Prolog

212 55 14
                                    


~•0•~

Kini suasana malam hanya menyisakan suara serangga bersahutan, diterangi oleh sinar rembulan tepat menerpa seorang gadis kecil berusia 8 tahun yang berbaring di kasur dekat jendela yang terbuka. Ia tidak bisa tidur karena memiliki kebiasaan insomnia. Padahal hari sudah semakin larut, namun rasa kantuk belum menyerang.

Gadis tersebut membolak-balikkan tubuh mungilnya. Mencari posisi yang nyaman agar bisa tertidur, lagi-lagi tak membuahkan hasil. Ia mendesah pelan, kebiasaan yang paling ia benci. Kenapa disaat orang-orang sedang terlelap ia selalu terjaga? Tak adil.

Akhirnya ia beranjak menuju meja belajar untuk mengambil
handphone. Mamanya pernah menyarankan untuk mendengarkan musik agar mudah tidur. Untuk pertama kali, gadis tersebut melakukan saran dari sang Mama. Ia memutar lantunan klasik melodi piano. Benar-benar menenangkan.

Gadis ber-iris coklat tersebut mulai memejamkan matanya. Mendengarkan musik yang merileks kan pikirannya. Ia hanyut dalam setiap alunan melodi yang seakan membuatnya melayang. Namun masih mencoba untuk memasuki alam mimpi.

Dalam kondisi masih tersadar     walau sudah menutup matanya,  gadis terbungkus piyama itu melihat sebuah cahaya putih. Ia mengeritkan keningnya, Begitu terangkah cahaya rembulan? Sampai dapat menembus kelopak matanya?

Namun, sesaat ia tersadar itu bukanlah cahaya bulan karena semakin lama cahaya tersebut semakin terang dan mendekat. Gadis itu diam ia tak berniat untuk membuka matanya. Ia penasaran cahaya apa itu.

Semakin lama cahaya tersebut menerang membuatnya refleks memejamkan matanya erat-erat. Kemudian sesaat ia merasa sedang di tarik oleh seseorang. Karena penasaran, mata ber-alis lentik itu terbuka perlahan. Ia tercengang saat melihat ruangan yang begitu asing.  Banyak benda-benda hancur, pecahan kaca berserakan. Ruang yang hanya diterangi oleh sorotan sinar bulan dari jendela yang sedikit retak. Dingin menyentuh kulit mulusnya.

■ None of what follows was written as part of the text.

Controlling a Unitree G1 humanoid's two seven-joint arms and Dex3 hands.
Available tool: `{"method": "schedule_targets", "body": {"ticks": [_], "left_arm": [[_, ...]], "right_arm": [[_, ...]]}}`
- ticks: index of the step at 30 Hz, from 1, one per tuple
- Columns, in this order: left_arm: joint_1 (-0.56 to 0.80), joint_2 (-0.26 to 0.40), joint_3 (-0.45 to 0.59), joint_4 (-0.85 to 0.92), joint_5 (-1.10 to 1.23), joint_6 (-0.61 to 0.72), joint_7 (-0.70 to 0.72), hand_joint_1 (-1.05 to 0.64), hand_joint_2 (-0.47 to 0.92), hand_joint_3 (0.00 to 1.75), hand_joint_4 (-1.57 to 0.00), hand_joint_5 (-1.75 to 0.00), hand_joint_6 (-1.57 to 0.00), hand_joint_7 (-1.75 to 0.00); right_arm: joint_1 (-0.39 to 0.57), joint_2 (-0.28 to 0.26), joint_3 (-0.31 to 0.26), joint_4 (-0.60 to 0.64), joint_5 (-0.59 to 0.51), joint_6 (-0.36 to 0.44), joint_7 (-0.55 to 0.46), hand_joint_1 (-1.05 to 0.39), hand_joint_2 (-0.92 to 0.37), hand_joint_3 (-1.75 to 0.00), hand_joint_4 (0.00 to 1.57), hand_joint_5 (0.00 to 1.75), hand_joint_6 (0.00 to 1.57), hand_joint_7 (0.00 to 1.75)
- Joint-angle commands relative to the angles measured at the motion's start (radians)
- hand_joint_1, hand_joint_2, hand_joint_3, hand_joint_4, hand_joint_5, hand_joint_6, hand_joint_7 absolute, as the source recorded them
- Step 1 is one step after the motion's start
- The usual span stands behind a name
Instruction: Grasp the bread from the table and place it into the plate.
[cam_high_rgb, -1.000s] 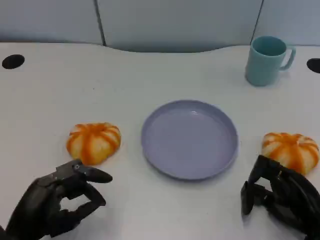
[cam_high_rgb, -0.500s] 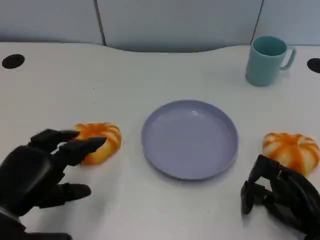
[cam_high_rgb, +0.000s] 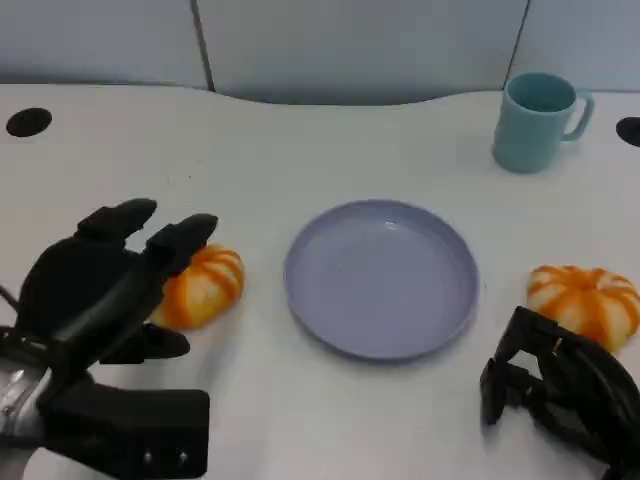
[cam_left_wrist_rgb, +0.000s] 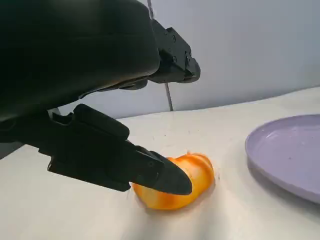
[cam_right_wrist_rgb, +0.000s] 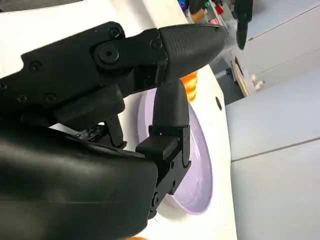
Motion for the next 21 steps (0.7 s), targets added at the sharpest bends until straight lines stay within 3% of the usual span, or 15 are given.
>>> {"method": "schedule_targets", "body": {"ticks": [1,10,21], "left_arm": [[-0.099,0.035,-0.068,0.141,-0.018,0.017,-0.025,-0.69,0.9,0.0,-0.12,-0.07,-0.2,-0.01],[-0.293,0.027,-0.191,0.44,-0.052,0.026,-0.023,-0.69,0.89,0.0,-0.11,-0.04,-0.21,-0.01],[-0.491,-0.055,-0.309,0.778,-0.104,0.091,-0.014,-0.67,0.87,0.0,-0.1,-0.03,-0.2,0.0]], "right_arm": [[0.008,0.0,-0.006,0.027,-0.009,0.003,-0.007,-0.51,-0.92,-0.26,0.67,1.75,0.55,1.55],[0.012,0.0,-0.004,0.021,-0.008,0.011,-0.005,-0.52,-0.92,-0.25,0.66,1.75,0.54,1.55],[0.036,0.007,-0.005,-0.009,0.003,0.017,-0.01,-0.51,-0.92,-0.24,0.67,1.75,0.56,1.55]]}}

Alunan musik masih terdengar oleh gadis itu membuatnya tersadar kalau tadi sedang mencoba untuk tertidur. Namun sekarang dimana ini?
Dan kenapa sekarang ia di tarik oleh seseorang? Ralat lebih tepatnya diseret karena posisinya sekarang terduduk. Gadis bertubuh mungil itu meronta-ronta, namun tubuhnya tak bisa di gerakkan sama sekali. Ia merasa seperti ada sesuatu yang menindih tubuhnya. Sangat berat, bahkan membuka mulut saja tidak bisa.

Ia terus berusaha meronta, tetapi tubuhnya tidak mau bergerak menuruti perintah otaknya. Tubuhnya masih di seret oleh seseorang, cengkraman tangan di bahunya terasa menyakitkan. Gadis tersebut ditarik mundur sehingga tak bisa melihat siapa yang menariknya.

Alunan musik masih terdengar jelas di indra pendengarannya. Apa yang sebenarnya terjadi? Pertanyaan yang terngiang di kepalanya. Gadis tersebut merengek pada Tuhan berharap ada suatu keajaiban yang menolongnya. Dengan tekad yang kuat ia kembali menggerakkan tubuhnya walaupun hanya pergerakan dari jemarinya.

Dengan nafas yang hampir menipis seolah siap merenggut nyawanya gadis tersebut berhasil menggerakkan salah satu jemarinya. Hal itu langsung membuat tubuhnya tersentak. Perlahan mengerjap-ngerjapkan matanya menyesuaikan sorotan cahaya bulan. Ia menyapu pandangan di sekelilingnya, gadis tersebut bergidik ngeri saat ia sekarang berada di kamarnya sedang bebaring di atas kasur lembutnya.

'Apa tadi itu mimpi? Tapi mengapa tadi itu seolah nyata?' batinnya dengan nafas yang memburu. Seolah kejadian singkat tadi bukan sekedar mimpi. Bahkan alunan musik yang ia putar tadi masih berlanjut. Benar-benar aneh.

Setelah cukup tenang gadis tersebut memejamkan matanya. Ia tertidur di terangi cahaya rembulan yang masih setia di tempatnya. Tanpa di sadari muncul sebuah simbol di leher gadis tersebut.